Another expression of his sadistic brutality is that he supposedly ordered a sculptor named Perilaus to make him a brazen hollow bull. The bull could hold a man and was used as an execution machine. The condemned person was placed inside, then the bull was closed and a fire lit underneath. The sculpture was made in such a way that, while the condemned met a horrible death in the burning furnace, their cries were said to sound like the bellowing of a bull.

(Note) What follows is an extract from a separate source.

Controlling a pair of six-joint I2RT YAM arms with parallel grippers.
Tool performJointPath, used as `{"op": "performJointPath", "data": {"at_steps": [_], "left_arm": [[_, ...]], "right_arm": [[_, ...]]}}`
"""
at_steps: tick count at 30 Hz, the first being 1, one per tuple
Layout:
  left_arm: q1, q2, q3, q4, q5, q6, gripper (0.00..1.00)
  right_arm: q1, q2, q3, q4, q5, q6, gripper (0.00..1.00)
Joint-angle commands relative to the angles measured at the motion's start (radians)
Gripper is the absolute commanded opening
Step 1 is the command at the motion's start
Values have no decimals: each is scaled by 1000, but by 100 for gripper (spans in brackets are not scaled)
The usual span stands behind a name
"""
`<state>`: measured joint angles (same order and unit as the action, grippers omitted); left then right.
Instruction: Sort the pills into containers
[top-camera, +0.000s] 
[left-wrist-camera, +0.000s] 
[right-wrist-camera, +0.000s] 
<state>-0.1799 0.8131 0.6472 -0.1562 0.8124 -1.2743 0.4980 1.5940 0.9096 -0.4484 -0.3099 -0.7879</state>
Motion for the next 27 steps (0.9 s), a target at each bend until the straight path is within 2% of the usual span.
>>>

Phalaris was entrusted with the building of the temple of Zeus Atabyrius in the citadel and took advantage of his position to make himself tyrant. Under his rule, Agrigentum seemed to have attained considerable prosperity. He supplied the city with water, adorned it with fine buildings, and strengthened it with walls. On the northern coast of the island, the people of Himera elected him general with absolute power, in spite of the warnings of the poet Stesichorus. According to the Suda he succeeded in making himself master of the whole of the island.

He was at last overthrown in a general uprising headed by Telemachus, the ancestor of Theron of Acragas (tyrant c. 488–472 BC), and, in some versions of the legend, burned alive in his own brazen bull. Pindar, who lived less than a century afterwards, expressly associates this instrument of torture with the name of the tyrant, while Lucian mentions it in two satirical dialogues, "Phalaris A" and "Phalaris B", he wrote about the tyrant.

There was certainly a brazen bull at Agrigentum that was carried off by the Carthaginians to Carthage. This is said to have been later taken by Scipio Africanus and restored to Agrigentum circa 200 BC. However, it is more likely that it was Scipio Aemilianus who returned this bull and other stolen works of art to the original Sicilian cities, after his total destruction of Carthage circa 146 BC, which ended the Third Punic War.

==Pseudo-epistles==

Despite his cruelties, Phalaris gained in medieval times a certain literary fame as the supposed author of an epistolary corpus. In 1699, Richard Bentley published an influential Dissertation on the Epistles of Phalaris, in which he proved that the epistles were misattributed and had actually been written around the 2nd century AD.